Une mode faussement sérieuse
Cette saison à Paris a clairement montré que les créateur.ices en général sont passé.e.s à autre chose que la mode meme, et que la priorité était de regarder à nouveau les vêtements eux-mêmes, et ce sans pour autant négliger une touche humoristique et décalée. Jonathan Anderson est d’ailleurs l’un des maîtres de l’art de penser la mode d’une manière décalée, tout en restant tout à fait portable et désirable. Chez Loewe, il a présenté une collection un peu plus mature que les saisons précédentes, mais toujours très ludique et pleine de sens. Les cardigans tricotés de la tête aux pieds avec des boutons surdimensionnés, les pantalons extrêmement hauts — déjà vus sur le défilé homme de Loewe en juin dernier – et les shorts et robes retenus par une épingle surdimensionnée ont fait passer le message : la mode est une affaire sérieuse, oui, mais pas si sérieuse que ça ! La même chose s’est produite dans l’esprit de Dries Van Noten qui a également joué avec ses propres codes cette saison, mais en ramenant un sentiment de nostalgie du côté ludique de la mode des années 2010 avec des polos surdimensionnés, des bermudas en denim brut, des paillettes et des couleurs vives.
Pour sa première fois à Paris, Peter Do s’est concentré sur la présentation de ce en quoi sa marque excelle le plus : des vêtements très bien coupés, des tailleurs sérieux, des juxtapositions toujours accompagnées d’éléments ludiques qui rendent ses collections si attrayantes. Marie Adam-Leenaerdt, qui a ouvert le calendrier des défilés parisiens de cette saison, a également misé sur une collection dévoilant un savoir-faire qui lui est propre : de coupes audacieuses ornées d’éléments ludiques ; de la robe cocon à la fin du défilé aux sacs XXL qui semblaient presque devenir de plus en plus grands à chaque coup d’œil. Pour ce qui est de jouer avec le côté trop sérieux de la mode et de lui ôter complètement son sérieux, Christian Cowan a su donner le ton comme personne d’autre. Pour son premier défilé dans la capitale française, le créateur britannique basé aux États-Unis, a emmené ses invité.es à l’église — la cathédrale américaine de Paris pour être plus exact. Ce n’était non pas pour prier mais pour assister à un spectacle de mode joyeusement chaotique, le tout orné d’une performance spéciale de Sam Smith sur une plateforme rotative en fourrure noire, accompagnée par des mannequins qui ont défilé dans des robes en forme de boules géantes. Bravo également à Cowan pour le casting body inclusive, une denrée rare cette saison à Paris.
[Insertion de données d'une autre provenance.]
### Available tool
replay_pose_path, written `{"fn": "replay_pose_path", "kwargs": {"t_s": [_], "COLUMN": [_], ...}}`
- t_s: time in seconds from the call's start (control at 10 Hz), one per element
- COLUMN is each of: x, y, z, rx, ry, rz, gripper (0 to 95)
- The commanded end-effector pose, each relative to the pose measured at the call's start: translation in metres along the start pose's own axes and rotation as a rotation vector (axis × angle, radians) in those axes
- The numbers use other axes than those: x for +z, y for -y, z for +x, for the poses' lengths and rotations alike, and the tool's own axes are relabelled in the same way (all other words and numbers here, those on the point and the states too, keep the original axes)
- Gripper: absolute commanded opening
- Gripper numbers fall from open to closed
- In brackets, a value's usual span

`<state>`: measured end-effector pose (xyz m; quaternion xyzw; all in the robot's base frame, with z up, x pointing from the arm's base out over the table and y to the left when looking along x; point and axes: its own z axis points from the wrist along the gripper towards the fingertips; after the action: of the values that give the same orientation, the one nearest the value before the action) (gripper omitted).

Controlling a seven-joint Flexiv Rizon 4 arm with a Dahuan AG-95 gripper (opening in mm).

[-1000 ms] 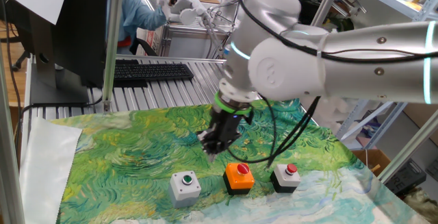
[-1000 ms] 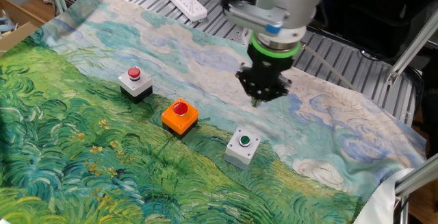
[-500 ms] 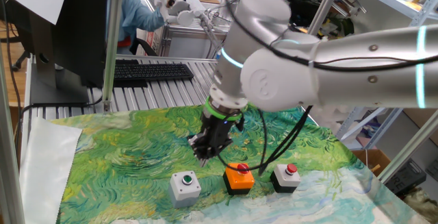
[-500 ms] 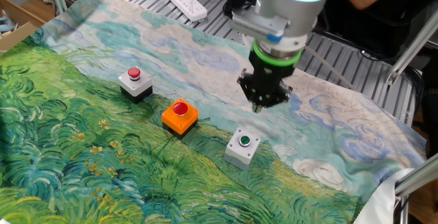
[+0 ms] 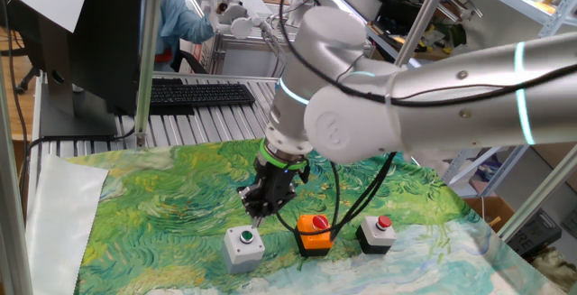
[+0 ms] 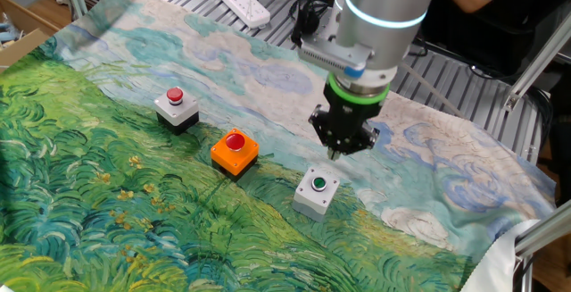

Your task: Press three buttons from left to right in sequence

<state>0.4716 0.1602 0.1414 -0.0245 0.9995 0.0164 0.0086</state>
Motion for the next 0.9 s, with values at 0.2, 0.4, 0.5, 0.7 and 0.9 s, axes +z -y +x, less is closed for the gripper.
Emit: {"fn": "replay_pose_path", "kwargs": {"t_s": [0.2, 0.4, 0.5, 0.7, 0.9], "x": [0.016, 0.019, 0.021, 0.025, 0.036], "y": [0.001, 0.005, 0.006, 0.006, 0.005], "z": [-0.005, -0.007, -0.008, -0.01, -0.012], "rx": [0.009, 0.008, 0.01, 0.012, 0.018], "ry": [0.007, 0.008, 0.008, 0.008, 0.009], "rz": [0.004, 0.006, 0.006, 0.005, 0.005], "gripper": [0.0, 0.0, 0.0, 0.0, 0.0]}}
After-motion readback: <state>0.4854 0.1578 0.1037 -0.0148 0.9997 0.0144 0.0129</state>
Duran Lantink, qui a remporté le prix spécial de l’ANDAM cette année, a clôturé la semaine de la mode avec une collection qui s’est démarquée et dont tu te souviendras certainement !. L’accent a été mis sur des volumes scandaleux qui ont recréé des silhouettes de la vie quotidienne d’une manière si inattendue qu’elles étaient in fine étonnamment flatteuses. Qui aurait pensé qu’un sac fourre-tout pourrait se transformer en une veste aussi géniale? Rei Kawakubo de Comme des Garçons, la grande prêtresse de la mode tout aussi luxueuse que conceptuelle, a une fois de plus créé la surprise. Et alors que la plupart du temps, les collections de Comme des Garçons peuvent parfois sembler trop conceptuelles pour les foules, cette fois Kawakubo a surpris avec une collection qui était tout simplement amusante et accessible et qui a donc donné une toute nouvelle tournure au thème de la saison « Florals for Spring ». Bien sûr, elle n’a pas négligé sa créativité hors du commun, mais cette fois-ci, ses robes colorées en forme de boule ont insufflé un sentiment de légèreté accessible par tous.tes. Une envie d’aller à contre-courant de la frénésie de la Fashion Week qui nous a tous fait un bien fou !
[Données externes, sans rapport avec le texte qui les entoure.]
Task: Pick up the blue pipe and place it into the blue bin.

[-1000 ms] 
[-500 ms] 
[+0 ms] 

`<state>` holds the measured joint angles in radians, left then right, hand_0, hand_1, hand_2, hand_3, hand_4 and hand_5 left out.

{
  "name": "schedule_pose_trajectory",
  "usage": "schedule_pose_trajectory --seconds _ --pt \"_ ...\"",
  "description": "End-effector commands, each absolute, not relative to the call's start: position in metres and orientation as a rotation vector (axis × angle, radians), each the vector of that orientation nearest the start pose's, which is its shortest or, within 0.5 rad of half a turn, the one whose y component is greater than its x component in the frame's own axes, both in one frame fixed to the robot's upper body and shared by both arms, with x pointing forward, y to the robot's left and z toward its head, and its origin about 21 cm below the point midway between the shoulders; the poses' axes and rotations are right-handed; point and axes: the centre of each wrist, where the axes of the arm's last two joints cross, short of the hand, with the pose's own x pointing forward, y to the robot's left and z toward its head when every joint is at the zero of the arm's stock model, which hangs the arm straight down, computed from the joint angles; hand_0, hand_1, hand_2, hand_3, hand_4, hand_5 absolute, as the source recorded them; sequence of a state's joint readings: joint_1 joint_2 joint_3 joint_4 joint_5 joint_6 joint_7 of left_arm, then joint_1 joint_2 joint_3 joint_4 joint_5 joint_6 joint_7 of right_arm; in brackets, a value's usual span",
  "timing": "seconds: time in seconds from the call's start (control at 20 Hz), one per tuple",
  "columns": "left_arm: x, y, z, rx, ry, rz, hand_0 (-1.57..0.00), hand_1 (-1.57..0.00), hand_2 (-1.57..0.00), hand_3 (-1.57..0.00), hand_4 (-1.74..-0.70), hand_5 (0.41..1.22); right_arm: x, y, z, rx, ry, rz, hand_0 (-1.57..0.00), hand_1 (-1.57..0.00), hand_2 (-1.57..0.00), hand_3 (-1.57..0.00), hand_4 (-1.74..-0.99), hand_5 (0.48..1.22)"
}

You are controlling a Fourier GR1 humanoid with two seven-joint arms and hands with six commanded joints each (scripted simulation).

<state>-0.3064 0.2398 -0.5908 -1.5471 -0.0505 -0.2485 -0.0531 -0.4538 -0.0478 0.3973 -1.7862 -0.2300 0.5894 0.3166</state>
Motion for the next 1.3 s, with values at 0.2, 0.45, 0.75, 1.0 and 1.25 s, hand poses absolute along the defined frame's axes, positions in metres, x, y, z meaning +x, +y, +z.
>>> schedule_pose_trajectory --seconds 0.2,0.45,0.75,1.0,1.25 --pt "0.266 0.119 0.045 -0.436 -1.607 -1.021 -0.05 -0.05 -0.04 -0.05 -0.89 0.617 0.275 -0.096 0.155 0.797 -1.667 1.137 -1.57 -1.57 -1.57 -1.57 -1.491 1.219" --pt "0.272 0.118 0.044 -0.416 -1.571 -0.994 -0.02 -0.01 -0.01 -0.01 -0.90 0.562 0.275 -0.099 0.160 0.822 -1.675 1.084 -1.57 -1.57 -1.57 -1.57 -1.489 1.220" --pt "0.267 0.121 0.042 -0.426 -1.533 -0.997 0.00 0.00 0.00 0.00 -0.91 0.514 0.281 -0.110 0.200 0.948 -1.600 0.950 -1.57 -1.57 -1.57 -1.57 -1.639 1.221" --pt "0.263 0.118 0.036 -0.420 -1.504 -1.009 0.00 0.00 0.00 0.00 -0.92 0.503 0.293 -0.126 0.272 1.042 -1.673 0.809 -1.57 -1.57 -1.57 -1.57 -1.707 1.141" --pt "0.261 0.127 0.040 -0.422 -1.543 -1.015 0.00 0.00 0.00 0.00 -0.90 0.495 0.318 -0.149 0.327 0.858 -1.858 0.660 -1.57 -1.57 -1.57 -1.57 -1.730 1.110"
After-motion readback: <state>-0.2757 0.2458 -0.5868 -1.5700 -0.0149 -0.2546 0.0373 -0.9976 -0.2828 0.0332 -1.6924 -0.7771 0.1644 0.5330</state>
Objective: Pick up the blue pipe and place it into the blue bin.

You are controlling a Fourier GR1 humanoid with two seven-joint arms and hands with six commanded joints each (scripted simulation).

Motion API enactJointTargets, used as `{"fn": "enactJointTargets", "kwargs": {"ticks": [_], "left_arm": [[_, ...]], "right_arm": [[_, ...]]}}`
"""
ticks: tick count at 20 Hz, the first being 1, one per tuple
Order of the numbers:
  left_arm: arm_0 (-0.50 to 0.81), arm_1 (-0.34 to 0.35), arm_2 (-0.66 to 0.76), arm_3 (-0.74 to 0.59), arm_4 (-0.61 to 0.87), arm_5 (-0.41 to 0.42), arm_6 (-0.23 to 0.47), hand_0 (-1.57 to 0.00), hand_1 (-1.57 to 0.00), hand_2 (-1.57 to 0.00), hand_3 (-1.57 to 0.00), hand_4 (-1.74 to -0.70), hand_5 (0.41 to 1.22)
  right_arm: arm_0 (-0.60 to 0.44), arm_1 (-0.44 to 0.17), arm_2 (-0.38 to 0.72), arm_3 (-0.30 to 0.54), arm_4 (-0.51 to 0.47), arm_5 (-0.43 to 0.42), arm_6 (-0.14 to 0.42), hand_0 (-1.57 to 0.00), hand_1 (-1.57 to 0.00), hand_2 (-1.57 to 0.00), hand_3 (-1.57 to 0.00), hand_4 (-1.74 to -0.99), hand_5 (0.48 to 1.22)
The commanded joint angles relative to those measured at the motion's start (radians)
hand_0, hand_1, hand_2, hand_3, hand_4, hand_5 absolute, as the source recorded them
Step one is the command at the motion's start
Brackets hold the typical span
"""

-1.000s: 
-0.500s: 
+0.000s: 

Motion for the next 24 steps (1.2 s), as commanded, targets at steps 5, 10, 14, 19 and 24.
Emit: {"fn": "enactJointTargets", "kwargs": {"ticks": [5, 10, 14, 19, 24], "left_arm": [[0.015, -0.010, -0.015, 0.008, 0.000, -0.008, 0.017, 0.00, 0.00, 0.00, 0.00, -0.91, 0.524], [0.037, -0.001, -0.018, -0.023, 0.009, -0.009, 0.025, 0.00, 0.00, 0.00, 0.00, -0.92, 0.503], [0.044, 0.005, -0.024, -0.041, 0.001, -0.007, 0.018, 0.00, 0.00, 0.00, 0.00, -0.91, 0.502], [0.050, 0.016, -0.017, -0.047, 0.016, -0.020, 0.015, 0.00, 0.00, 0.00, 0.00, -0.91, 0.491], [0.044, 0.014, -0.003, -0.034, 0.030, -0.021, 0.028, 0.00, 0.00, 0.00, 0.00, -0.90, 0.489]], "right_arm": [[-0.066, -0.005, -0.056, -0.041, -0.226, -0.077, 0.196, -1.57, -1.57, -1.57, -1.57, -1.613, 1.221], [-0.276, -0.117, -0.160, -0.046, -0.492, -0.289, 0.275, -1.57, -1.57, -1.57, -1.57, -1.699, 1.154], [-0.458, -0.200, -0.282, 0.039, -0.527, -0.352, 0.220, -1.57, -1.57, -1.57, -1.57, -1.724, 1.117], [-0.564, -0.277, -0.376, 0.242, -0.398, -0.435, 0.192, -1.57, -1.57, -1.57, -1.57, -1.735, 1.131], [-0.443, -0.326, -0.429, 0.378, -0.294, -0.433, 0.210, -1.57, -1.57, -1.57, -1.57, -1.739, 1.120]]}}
La surprise de la saison est venue de Rochas qui n’a pas fait de défilé mais a présenté sa collection par le biais d’une vidéo numérique et d’un lookbook dévoilant une collection tout aussi sérieuse que ludique. Des looks full denim, des volumes exagérés sur les tops des robes, un côté ludique avec des jupes portées sur des pantalons de tailleur, des applications de plumes et du tailoring impeccable ; la collection de cette saison a été conçue par l’atelier de la Maison. Chez Yohji Yamamoto, l’ambiance s’est également éclaircie puisque cette saison, le maître de la construction a fait défiler une collection qui semblait optimiste, amusante et, si j’ose dire, même un peu sexy ! Tout cela sans laisser de côté la poésie qui fait que ce que fait Yohji Yamamoto est si grand et si important. Les minutes d’applaudissements non-stop à la fin du défilé parlaient d’elles-mêmes.